In the summer of 2012, I stumbled onto a cover of “Get Lucky” by Daft Punk and Pharrell and had one of those music paralysis moments when hearing the ethereal voice of Elena Tonra. It made me stop everything I was doing and actually listen to it. What followed after was a series of constant song repeats and lyrics search and a re-visitation of that voice and accompanying sounds to eternity and beyond.
But on the mildly cold evening of October 24th, Manchester Academy hosted them and I didn’t miss the chance to be one of the many listeners that shared an amazing (almost) two hours with them. Wilson is definitely what you call a perfect match as an opening act. Whimsical and atmospheric, there is a balance between the simple and grandiose, swaying from frail naked voice pitches to strong instrumental plunges that remind you of epic soundtracks. It didn’t really feel like an opening act per say, more like a beautifully combined duo act of symmetry where one flowed directly to the other. Wilson carries the beauty of a light breeze that unravels onto a magnificent storm of feelings exposed through the vocals of Tamsin Wilson.
After exactly thirty minutes of Wilson leaving the stage, along comes Daughter. Besides the lead singer Elena, drummer Remi and guitarist Igor, are a trio of brass instruments as well as a large metal pipe xylophone that produces sounds resembling those of a water glass played with your fingers. There are three large white canvas panels onto which moving images are projected and a well-positioned spotlight focused onto Tonra’s delicate face. There’s pure silence right before she opens her mouth and the whole venue is taken by her voice, opening with the single “New Ways”.
Although their most recent album “Not to Disappear” is a combination between slow indie sounds and fast played instruments that makes you feel a jolt of energy through your body, their signature still remains the poetic symbiosis of a never-ending voice that follows the instruments until the very last second of a song. Three songs in, they revert to their first album “If You Leave”, with songs like “Still”, “Smother”, “Touch”, they light up the crowd and you can feel this energy of comfort and joy when listening to the band’s favourites.
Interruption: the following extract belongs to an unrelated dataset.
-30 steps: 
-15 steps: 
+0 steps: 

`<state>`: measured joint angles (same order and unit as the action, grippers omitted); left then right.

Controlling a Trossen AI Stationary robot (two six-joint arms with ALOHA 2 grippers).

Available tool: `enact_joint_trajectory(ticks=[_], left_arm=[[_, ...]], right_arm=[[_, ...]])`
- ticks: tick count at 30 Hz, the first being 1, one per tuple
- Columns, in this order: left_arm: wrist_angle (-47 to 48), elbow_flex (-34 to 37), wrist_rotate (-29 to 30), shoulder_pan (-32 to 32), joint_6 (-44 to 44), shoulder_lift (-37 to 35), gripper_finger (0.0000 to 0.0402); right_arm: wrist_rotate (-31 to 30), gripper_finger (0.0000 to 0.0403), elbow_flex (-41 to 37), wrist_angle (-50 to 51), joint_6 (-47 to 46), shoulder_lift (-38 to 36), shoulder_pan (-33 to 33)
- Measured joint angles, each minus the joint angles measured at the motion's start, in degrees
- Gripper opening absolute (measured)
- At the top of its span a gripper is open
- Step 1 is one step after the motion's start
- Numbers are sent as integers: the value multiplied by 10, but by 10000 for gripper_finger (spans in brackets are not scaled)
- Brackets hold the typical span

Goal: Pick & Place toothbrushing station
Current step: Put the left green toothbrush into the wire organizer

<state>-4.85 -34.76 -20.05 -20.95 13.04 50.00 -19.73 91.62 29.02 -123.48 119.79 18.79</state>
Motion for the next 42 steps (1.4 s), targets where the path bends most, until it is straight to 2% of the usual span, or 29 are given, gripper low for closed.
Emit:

There’s this remarkable detail about Elena’s performance when she’s on stage, as if she is still in the studio recording each song for the fist time. She closes her eyes and there’s this beautiful shy smile on her lips whilst her head is slightly tilted towards the ceiling, a beating closed fist against her chest gently pounding to emphasise each word. There’s passion in this, devotion – and you can feel how powerful their music is.
They sing “Youth” and the communication between band and fans reach a climax with an almost chorus like feeling of all of the voices coming together muttering ‘setting fire to our insides for fun, / collecting names of the lovers that went wrong / the lovers that went wrong’ – absolutely magical.
The concert finishes with a roaring clap thundering through the walls, forcing them to return to the stage and they perform their pièce-de-résistance “Medicine” which had been widely requested throughout song interims and it’s an imprint like feeling, of words you have listened to so many times, they become one with your heartbeat and you feel free and accomplished in your soul.
There was no disappointment – maybe a little tiny one for not performing “Amsterdam”, a personal favourite. But that just made me think ‘I want more, I’ll come back for more, I need more’.
Although it was a large venue, it really felt like a personal intimate concert, in which we were all sitting down with crossed legs, around a fire, listening to this magnetic voice, telling us stories of the heart and soul and making us feel that all will be ok. And that is a powerful moment to attain when performing in front of a large mass of anxious souls.